## WHAT TO PRODUCE
Could you count how many lines of the data include "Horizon" and answer with the number only?

## SUPPLIED DATA
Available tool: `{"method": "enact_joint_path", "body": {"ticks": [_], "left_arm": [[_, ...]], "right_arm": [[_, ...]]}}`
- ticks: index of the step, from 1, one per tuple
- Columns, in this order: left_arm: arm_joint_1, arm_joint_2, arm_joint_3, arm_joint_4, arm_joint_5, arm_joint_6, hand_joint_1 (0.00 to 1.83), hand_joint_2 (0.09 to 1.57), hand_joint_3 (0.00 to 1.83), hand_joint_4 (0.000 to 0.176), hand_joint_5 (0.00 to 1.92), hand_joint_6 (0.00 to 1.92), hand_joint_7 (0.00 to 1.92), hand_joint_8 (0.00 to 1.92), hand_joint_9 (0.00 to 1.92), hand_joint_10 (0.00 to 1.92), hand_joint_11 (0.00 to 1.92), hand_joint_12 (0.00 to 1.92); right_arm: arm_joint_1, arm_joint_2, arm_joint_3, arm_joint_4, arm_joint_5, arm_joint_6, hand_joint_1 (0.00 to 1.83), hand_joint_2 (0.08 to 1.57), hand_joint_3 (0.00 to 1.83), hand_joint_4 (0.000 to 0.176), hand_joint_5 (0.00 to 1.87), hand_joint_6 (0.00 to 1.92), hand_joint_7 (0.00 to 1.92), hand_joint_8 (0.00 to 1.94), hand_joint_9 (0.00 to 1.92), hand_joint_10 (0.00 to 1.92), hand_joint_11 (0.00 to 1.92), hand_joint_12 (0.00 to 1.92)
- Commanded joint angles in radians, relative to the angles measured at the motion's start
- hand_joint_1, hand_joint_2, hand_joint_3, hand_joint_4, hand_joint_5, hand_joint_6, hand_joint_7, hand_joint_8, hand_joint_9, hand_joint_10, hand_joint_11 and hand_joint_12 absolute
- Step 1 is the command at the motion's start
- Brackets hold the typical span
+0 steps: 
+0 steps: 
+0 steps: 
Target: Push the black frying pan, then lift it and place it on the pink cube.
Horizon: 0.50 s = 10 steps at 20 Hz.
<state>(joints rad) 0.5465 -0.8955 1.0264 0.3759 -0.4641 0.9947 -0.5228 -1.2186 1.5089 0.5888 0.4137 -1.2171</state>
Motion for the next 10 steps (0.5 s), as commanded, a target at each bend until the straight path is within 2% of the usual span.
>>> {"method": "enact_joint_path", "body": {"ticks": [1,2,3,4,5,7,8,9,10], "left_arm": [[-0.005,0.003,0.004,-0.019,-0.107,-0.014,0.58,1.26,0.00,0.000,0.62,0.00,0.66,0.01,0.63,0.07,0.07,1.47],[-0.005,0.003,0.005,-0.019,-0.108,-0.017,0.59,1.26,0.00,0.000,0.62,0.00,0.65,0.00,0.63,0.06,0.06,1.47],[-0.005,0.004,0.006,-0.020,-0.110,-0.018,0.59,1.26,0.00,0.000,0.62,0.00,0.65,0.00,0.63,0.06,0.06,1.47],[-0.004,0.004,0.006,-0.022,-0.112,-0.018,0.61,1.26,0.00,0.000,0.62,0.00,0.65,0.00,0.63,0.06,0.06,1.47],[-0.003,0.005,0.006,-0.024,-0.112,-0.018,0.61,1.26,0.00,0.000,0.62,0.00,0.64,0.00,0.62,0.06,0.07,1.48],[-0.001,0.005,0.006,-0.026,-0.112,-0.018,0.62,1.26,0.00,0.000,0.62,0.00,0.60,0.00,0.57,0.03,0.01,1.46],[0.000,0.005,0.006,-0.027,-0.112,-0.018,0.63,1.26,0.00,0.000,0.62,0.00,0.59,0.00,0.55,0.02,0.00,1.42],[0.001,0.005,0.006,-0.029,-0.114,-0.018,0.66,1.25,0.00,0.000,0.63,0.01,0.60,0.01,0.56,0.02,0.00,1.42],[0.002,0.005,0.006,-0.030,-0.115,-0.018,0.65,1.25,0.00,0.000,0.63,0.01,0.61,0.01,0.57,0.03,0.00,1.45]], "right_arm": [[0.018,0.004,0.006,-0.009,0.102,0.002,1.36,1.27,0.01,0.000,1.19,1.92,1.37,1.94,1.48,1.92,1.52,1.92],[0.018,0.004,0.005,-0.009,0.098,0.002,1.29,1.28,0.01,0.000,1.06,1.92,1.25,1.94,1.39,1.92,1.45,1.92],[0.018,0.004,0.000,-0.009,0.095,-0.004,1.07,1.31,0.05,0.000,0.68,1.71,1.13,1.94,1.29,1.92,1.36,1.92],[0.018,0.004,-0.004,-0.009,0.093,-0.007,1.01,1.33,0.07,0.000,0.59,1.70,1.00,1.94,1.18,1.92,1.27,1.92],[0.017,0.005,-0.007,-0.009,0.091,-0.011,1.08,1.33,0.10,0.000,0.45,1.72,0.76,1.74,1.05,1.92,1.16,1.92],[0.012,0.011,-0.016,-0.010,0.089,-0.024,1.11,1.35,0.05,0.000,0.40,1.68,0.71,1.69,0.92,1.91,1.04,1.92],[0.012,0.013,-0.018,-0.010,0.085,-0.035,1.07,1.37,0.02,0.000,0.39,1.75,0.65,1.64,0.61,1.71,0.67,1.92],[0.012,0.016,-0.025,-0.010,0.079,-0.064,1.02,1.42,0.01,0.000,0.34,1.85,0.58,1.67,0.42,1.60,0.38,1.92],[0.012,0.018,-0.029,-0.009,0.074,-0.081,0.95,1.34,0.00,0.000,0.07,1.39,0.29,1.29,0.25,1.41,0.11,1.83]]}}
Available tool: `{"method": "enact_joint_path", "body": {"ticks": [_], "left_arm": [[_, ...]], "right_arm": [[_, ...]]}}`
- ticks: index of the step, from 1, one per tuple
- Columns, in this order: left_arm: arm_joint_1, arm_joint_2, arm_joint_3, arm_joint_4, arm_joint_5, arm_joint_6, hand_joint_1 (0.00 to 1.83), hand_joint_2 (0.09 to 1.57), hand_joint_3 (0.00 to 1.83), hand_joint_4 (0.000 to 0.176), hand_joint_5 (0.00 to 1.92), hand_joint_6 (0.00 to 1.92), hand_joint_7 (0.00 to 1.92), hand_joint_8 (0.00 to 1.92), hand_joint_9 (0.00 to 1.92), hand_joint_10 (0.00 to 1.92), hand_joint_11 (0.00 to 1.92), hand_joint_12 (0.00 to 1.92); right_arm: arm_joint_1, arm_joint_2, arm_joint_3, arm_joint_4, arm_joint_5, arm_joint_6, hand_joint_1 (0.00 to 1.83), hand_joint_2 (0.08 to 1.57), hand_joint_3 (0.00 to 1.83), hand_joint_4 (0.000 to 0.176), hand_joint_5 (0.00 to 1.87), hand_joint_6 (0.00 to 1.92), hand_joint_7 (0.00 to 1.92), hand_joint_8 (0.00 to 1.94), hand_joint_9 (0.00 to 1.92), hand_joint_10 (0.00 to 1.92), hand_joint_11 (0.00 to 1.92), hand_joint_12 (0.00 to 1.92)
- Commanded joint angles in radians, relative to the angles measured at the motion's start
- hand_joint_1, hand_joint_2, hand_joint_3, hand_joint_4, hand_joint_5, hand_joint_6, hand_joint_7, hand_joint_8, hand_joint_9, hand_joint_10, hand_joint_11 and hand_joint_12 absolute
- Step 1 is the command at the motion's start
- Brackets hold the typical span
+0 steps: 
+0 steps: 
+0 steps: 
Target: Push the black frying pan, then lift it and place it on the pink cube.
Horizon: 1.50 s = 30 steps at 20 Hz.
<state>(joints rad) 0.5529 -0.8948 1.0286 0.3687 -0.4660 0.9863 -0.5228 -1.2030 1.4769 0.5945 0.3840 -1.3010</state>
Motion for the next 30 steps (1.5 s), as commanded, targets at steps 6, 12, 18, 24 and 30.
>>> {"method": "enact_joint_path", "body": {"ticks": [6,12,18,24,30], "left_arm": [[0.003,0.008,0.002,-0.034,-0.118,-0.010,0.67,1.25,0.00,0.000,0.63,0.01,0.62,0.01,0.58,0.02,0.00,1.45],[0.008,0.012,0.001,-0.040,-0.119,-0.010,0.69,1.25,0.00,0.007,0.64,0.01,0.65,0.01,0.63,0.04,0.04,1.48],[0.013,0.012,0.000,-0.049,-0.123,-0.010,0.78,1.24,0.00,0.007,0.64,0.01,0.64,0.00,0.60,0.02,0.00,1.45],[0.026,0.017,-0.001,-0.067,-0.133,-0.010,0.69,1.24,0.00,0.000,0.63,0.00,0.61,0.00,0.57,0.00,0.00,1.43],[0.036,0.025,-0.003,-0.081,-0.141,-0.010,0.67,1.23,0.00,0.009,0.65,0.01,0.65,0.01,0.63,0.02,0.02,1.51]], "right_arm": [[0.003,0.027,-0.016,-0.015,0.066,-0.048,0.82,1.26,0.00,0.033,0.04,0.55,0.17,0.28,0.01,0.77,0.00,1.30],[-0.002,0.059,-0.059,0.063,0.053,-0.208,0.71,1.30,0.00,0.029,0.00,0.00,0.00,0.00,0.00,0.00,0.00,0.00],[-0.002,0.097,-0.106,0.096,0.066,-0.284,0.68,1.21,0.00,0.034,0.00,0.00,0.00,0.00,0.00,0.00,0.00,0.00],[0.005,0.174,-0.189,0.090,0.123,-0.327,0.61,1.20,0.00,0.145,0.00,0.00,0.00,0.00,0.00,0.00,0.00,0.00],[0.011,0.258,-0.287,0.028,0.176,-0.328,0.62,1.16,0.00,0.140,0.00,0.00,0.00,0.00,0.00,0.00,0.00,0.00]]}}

## OUTPUT FOR THIS TASK
2